While the term “artisanal” may be a bit overhyped, I would argue there is a real change afoot in the early-stage venture industry. There is a curiosity on the part of some VCs to focus on being a part of fewer, higher-quality, handcrafted companies. Investors like myself are now applying the same type of “craftsman” passion and care to help nurture companies from their earliest stages.

This is an approach that can be applied to all aspects of company building, from recruiting, product development and user experience design to market positioning, finding product/market fit, customer acquisition and much more. It is labor-intensive and requires investors to dedicate themselves as core team member, not just as “outside” advisers. I see this as creating greater value for investors and entrepreneurs alike.

I know, because I’ve been working like this with entrepreneurs for a good portion of my 15-year venture career. Getting deep into the trenches with a number of companies means that I may invest in fewer startups than other investors, but I can’t see doing early-stage venture investing any other way. It’s fantastic to see more VCs beginning to take this approach, and I believe it could create a new cohort of highly valuable companies.

The heart and soul of the artisanal movement is that it feels good to support and fund products and ideas that are created by people who care about and believe in them deeply. It’s exciting when people or small businesses dare to turn the ordinary into the extraordinary — often through a more specialized process that selflessly and tirelessly aims toward consumer happiness. What I’ve observed is that consumers respond to this business authenticity with true loyalty. I think it has become imperative that VCs view the companies we help create in this same vein, and use whatever unique skills we may possess to take a technology mainstream and turn it into something unique — a specialized product found nowhere else.

So, what does an artisanal VC approach look like? Often, it looks a lot like being an integral member of the core team, deeply involved in product development and finding product-market fit. You need to have a passion for the nitty-gritty of early product creation — from definition and market positioning to design, testing and tweaking every detail of many iterations to get to version 1.0.
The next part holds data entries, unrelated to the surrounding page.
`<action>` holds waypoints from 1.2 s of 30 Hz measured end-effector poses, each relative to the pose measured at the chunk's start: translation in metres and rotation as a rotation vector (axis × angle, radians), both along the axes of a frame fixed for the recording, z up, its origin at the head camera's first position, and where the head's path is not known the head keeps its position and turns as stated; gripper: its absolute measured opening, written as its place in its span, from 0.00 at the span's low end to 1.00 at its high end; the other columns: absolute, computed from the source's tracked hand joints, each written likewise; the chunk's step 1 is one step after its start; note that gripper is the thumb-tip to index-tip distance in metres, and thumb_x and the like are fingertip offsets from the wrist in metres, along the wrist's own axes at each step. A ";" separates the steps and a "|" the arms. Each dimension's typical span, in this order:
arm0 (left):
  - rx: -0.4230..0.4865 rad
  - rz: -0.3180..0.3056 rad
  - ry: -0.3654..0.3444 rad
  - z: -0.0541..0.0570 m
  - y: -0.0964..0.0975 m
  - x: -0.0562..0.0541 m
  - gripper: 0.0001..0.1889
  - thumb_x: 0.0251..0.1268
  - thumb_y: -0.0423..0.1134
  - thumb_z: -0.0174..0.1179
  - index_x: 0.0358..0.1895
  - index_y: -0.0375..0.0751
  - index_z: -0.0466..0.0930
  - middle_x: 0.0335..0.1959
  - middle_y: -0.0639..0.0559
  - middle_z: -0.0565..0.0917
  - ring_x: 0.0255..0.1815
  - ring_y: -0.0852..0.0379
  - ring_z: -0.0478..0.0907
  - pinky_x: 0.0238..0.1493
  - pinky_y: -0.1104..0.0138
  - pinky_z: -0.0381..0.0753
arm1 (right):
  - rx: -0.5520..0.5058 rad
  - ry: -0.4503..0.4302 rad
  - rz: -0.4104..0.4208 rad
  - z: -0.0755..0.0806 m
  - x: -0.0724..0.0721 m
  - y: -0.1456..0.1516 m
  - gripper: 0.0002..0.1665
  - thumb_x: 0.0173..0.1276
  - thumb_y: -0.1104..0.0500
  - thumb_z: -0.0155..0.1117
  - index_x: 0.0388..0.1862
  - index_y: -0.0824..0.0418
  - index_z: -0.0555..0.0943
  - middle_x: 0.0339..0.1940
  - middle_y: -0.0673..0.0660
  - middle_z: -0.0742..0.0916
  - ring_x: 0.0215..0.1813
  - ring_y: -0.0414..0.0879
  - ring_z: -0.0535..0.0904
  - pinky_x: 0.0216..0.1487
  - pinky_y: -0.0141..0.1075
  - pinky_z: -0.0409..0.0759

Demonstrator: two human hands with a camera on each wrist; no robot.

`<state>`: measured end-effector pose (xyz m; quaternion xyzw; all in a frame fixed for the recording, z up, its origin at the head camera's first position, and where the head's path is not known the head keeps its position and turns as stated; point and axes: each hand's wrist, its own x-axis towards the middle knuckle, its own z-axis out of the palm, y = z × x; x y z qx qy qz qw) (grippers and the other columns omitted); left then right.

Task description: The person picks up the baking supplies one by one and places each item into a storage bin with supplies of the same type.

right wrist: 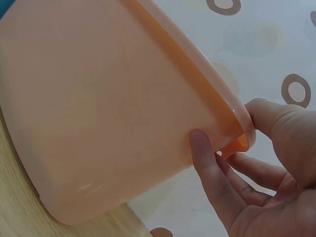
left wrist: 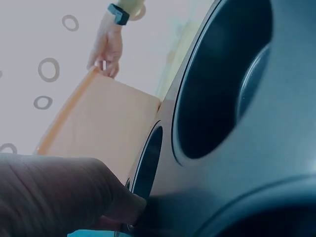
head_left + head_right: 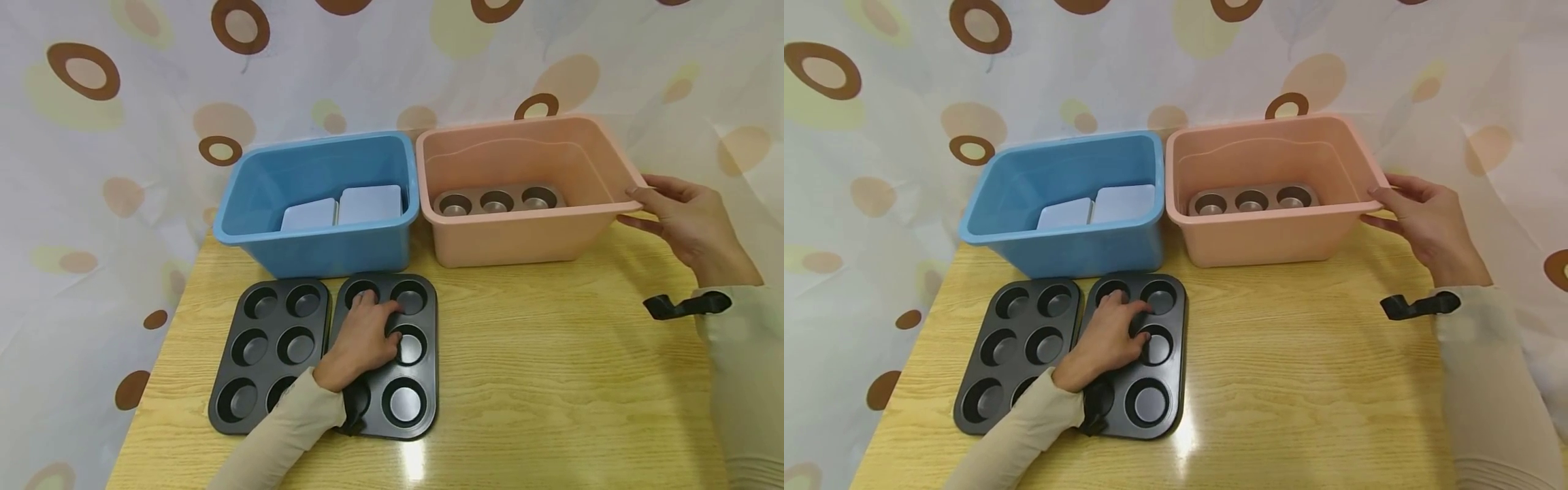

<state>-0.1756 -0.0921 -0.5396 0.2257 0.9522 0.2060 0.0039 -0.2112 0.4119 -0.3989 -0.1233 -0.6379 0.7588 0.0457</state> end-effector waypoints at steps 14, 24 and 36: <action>0.033 -0.031 0.024 0.033 -0.001 0.013 0.21 0.62 0.43 0.77 0.60 0.55 0.90 0.50 0.44 0.81 0.54 0.43 0.76 0.51 0.47 0.82 | 0.011 -0.005 0.003 0.001 0.000 -0.001 0.16 0.72 0.59 0.78 0.57 0.51 0.90 0.49 0.42 0.90 0.46 0.36 0.91 0.38 0.34 0.92; 0.026 -0.067 0.065 0.097 0.010 0.043 0.20 0.65 0.35 0.76 0.61 0.47 0.90 0.51 0.40 0.81 0.50 0.42 0.75 0.56 0.47 0.82 | 0.004 -0.015 0.005 0.000 -0.001 -0.003 0.16 0.72 0.59 0.77 0.58 0.50 0.90 0.49 0.42 0.90 0.46 0.36 0.91 0.38 0.34 0.92; 0.112 -0.109 0.126 0.116 0.017 0.052 0.22 0.68 0.36 0.76 0.63 0.52 0.89 0.59 0.40 0.81 0.55 0.43 0.75 0.55 0.47 0.84 | 0.037 -0.028 -0.016 0.000 -0.001 -0.003 0.17 0.71 0.57 0.79 0.57 0.48 0.89 0.47 0.40 0.90 0.44 0.35 0.91 0.37 0.33 0.91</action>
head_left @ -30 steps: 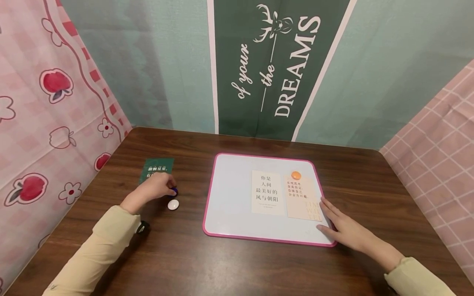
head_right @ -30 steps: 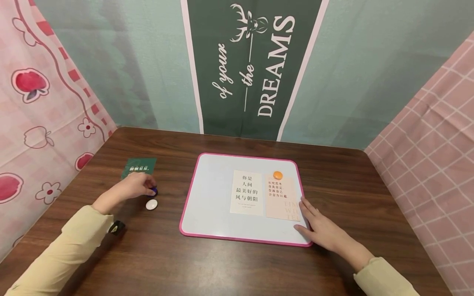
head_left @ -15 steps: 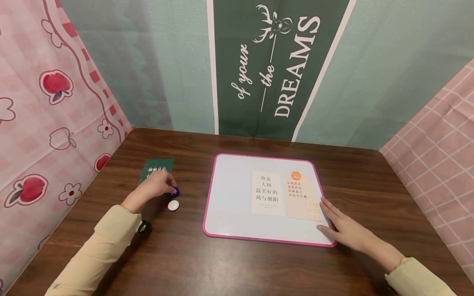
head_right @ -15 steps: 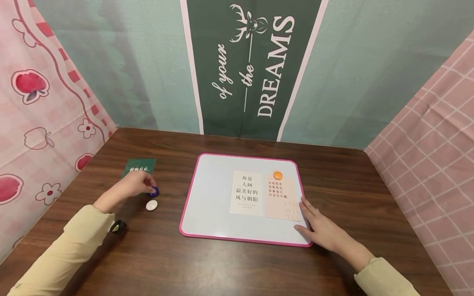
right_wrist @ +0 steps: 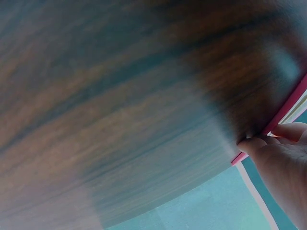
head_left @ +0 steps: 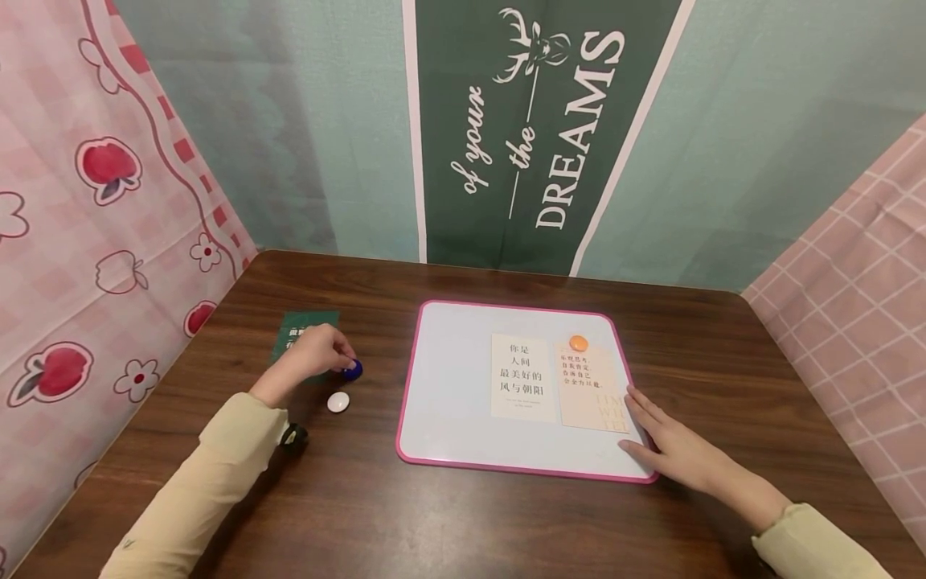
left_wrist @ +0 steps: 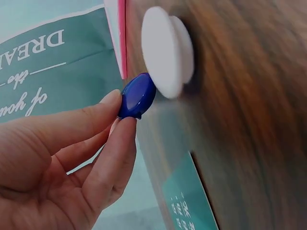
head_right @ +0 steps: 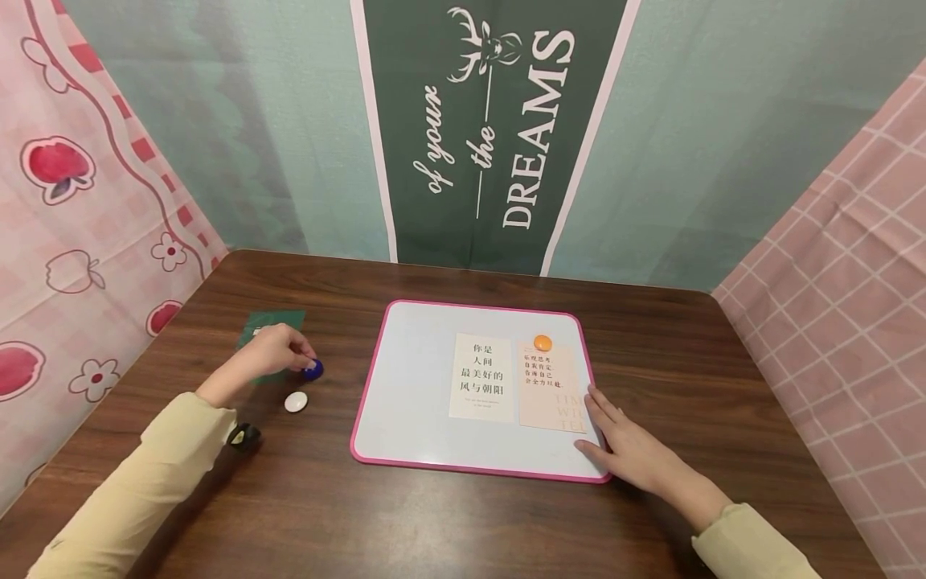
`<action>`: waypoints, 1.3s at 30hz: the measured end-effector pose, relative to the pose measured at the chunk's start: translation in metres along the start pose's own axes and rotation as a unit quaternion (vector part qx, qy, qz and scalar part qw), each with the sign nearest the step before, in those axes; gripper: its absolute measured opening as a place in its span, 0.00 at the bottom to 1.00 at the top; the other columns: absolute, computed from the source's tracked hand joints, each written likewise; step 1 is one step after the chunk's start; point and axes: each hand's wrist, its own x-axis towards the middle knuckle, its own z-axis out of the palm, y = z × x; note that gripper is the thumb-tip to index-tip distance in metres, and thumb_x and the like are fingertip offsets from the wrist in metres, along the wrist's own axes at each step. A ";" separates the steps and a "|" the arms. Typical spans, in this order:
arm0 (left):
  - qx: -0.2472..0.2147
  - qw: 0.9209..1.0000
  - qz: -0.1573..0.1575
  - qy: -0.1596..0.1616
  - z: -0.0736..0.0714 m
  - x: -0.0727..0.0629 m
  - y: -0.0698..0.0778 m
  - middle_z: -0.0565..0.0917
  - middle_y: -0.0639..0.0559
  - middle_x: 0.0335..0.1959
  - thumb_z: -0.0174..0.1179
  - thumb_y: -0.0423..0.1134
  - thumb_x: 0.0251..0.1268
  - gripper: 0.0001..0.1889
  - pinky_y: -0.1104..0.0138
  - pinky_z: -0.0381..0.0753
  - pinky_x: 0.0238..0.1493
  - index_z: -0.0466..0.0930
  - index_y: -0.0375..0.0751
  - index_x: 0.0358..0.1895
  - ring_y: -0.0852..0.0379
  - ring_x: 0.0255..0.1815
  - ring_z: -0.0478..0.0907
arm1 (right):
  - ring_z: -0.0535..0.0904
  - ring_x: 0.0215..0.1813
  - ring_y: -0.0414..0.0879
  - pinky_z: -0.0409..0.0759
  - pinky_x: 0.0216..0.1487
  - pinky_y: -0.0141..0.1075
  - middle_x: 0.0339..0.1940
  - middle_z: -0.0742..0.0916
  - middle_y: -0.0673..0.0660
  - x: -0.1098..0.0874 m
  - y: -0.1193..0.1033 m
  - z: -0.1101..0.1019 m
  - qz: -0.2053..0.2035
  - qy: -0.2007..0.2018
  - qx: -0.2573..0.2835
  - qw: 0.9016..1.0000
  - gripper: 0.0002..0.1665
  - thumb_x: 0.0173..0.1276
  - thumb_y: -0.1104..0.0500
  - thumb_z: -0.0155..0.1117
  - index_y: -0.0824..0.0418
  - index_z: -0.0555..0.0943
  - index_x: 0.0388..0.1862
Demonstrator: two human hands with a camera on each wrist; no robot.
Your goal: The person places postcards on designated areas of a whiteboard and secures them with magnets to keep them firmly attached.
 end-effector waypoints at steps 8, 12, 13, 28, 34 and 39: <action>-0.004 1.000 -0.004 0.001 0.003 0.009 0.010 0.82 0.50 0.23 0.63 0.33 0.54 0.05 0.69 0.75 0.24 0.83 0.34 0.28 0.60 0.24 0.76 | 0.60 0.66 0.64 0.65 0.57 0.57 0.71 0.57 0.66 0.000 0.000 0.001 0.001 0.005 -0.010 1.000 0.49 0.62 0.37 0.54 0.68 0.55 0.69; -0.004 1.000 -0.005 -0.002 0.003 0.012 0.015 0.82 0.50 0.23 0.63 0.34 0.54 0.05 0.69 0.74 0.24 0.84 0.35 0.29 0.59 0.25 0.77 | 0.60 0.66 0.64 0.65 0.57 0.57 0.71 0.57 0.65 0.000 -0.001 0.000 0.002 0.004 -0.008 1.000 0.49 0.62 0.36 0.54 0.68 0.56 0.69; -0.005 1.000 -0.004 -0.002 0.003 0.013 0.017 0.83 0.50 0.23 0.63 0.34 0.54 0.05 0.69 0.74 0.24 0.84 0.35 0.29 0.59 0.25 0.77 | 0.60 0.66 0.64 0.65 0.57 0.57 0.71 0.57 0.66 0.000 -0.001 0.000 0.002 0.003 -0.007 1.000 0.49 0.62 0.37 0.54 0.68 0.55 0.69; -0.015 1.000 0.011 0.004 0.006 0.028 0.044 0.83 0.49 0.24 0.64 0.35 0.54 0.05 0.68 0.75 0.26 0.84 0.36 0.30 0.59 0.23 0.75 | 0.60 0.66 0.65 0.65 0.57 0.57 0.70 0.58 0.66 0.001 -0.002 -0.001 -0.003 0.003 -0.006 1.000 0.48 0.62 0.38 0.54 0.69 0.56 0.68; -0.019 1.000 0.012 0.008 0.008 0.032 0.053 0.83 0.49 0.23 0.64 0.34 0.54 0.05 0.68 0.76 0.26 0.84 0.36 0.30 0.58 0.23 0.76 | 0.59 0.66 0.65 0.64 0.58 0.57 0.70 0.58 0.66 0.001 -0.002 -0.001 -0.003 0.004 -0.005 1.000 0.48 0.62 0.38 0.55 0.69 0.56 0.68; -0.024 0.999 0.023 0.014 0.011 0.037 0.058 0.83 0.48 0.25 0.65 0.33 0.53 0.04 0.68 0.77 0.27 0.84 0.35 0.30 0.57 0.23 0.76 | 0.59 0.66 0.64 0.64 0.58 0.57 0.71 0.58 0.66 0.001 -0.002 -0.001 -0.002 0.002 -0.004 1.000 0.48 0.62 0.37 0.55 0.69 0.56 0.69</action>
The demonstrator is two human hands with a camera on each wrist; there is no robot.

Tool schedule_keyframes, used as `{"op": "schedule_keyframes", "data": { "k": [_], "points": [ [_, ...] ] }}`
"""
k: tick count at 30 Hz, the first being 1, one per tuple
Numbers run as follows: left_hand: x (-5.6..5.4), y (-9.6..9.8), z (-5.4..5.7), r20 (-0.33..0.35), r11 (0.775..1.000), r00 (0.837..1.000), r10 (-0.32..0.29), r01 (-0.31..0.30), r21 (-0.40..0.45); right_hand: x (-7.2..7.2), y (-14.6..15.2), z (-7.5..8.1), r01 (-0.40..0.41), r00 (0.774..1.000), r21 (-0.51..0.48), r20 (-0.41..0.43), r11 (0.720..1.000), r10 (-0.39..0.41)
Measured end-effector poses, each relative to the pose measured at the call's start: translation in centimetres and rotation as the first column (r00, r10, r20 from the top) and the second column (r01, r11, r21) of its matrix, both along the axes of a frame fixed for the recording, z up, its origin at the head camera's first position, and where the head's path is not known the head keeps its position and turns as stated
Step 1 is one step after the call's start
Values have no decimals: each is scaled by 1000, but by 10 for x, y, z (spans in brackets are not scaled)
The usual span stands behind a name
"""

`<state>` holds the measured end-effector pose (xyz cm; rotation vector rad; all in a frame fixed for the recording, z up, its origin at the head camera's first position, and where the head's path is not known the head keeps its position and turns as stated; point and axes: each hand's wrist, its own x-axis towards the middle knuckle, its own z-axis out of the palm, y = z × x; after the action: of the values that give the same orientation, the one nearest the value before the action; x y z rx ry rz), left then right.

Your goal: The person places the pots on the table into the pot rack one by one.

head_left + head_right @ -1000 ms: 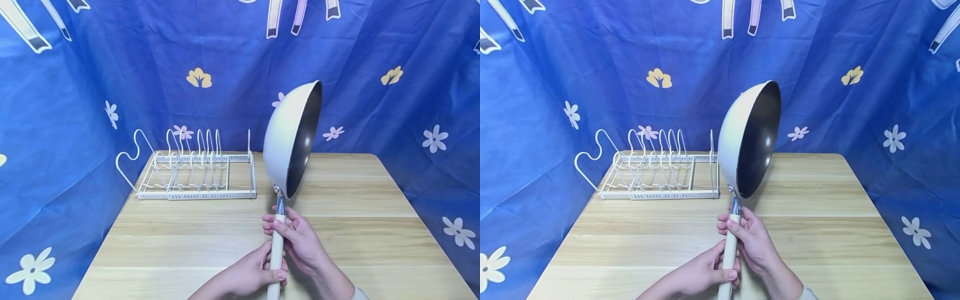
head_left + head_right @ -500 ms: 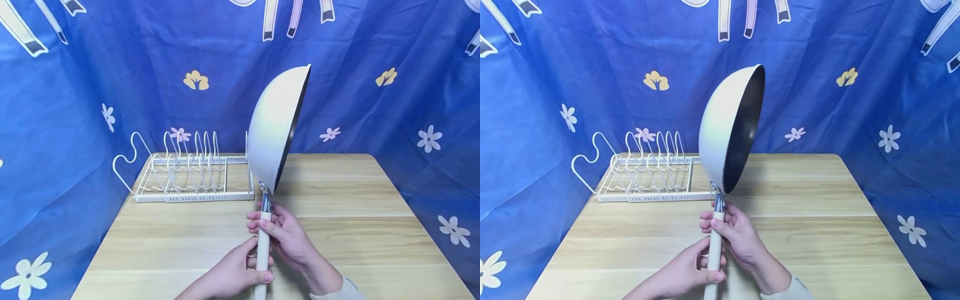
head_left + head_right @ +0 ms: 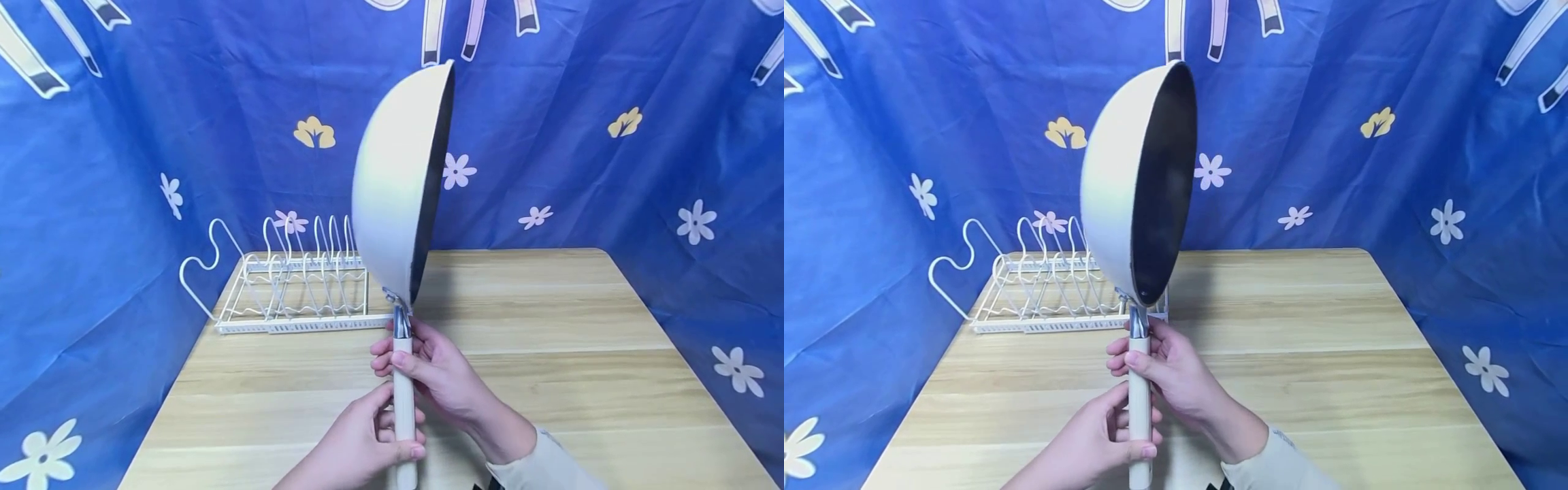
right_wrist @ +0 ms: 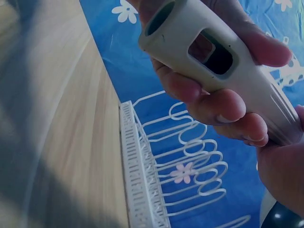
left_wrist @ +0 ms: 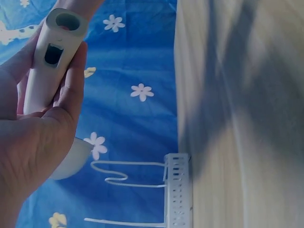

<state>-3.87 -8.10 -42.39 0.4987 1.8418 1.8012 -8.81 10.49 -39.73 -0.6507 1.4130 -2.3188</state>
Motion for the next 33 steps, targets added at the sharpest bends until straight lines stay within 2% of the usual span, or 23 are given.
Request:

In the era of the consumerized enterprise, it is easy to start a company, but difficult to build products that delight. You only have minutes to capture a customer’s interest; you need to iterate constantly, and often have to build community from scratch. In the old world, a technology entrepreneur could get away with taking weeks to develop a proof of concept and put out V1.0 of a product with a clunky user interface that required weeks of training. Not so today. Enterprise customers expect a fully functional, easy-to-use product they can just “turn on” and start using from day one. That’s why early-stage investors have to immerse themselves in helping craft the user experience in the earliest product releases. Without this level of involvement, it’s tough for investors to identify and help resolve blind spots.

Having expressed all this, I’d be remiss if I didn’t point out that the “artisanal VC” may not be the preferential role to take in the eyes of all entrepreneurs. Not every founder wants this level of involvement from his or her investors. Some prefer a more hands-off approach and, as a VC, it’s important to be invited to the role, rather than simply assuming it. On a day-to-day basis, being an “artisanal,” product-focused investor means spending a lot of hours understanding new software technologies and architectures, as well as having a deep passion for design and user experience.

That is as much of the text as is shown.